▶ Problem
Which lines should be repeated? Exactly the one containing "left gripper left" and every line after it through the end of the entries below.

▶ Records supplied
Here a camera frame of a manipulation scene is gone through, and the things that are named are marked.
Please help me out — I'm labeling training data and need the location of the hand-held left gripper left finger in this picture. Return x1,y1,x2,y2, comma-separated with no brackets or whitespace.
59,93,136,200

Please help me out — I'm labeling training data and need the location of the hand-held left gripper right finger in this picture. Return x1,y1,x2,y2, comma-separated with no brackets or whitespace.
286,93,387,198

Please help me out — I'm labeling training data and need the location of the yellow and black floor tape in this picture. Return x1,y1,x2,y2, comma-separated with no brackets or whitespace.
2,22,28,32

▶ Written solution
Please help me out — I'm labeling training data and need the location of the hand-held left gripper left finger in this picture. Return x1,y1,x2,y2, comma-separated with no brackets or whitespace.
59,93,136,200

Please help me out — I'm labeling training data and need the location of the hand-held left gripper right finger in this picture. Return x1,y1,x2,y2, comma-separated with no brackets or whitespace.
286,93,387,198

Please help me out — I'm labeling training data and need the location of the yellow and black floor tape in this picture. Return x1,y1,x2,y2, comma-separated with no brackets or whitespace.
2,22,28,32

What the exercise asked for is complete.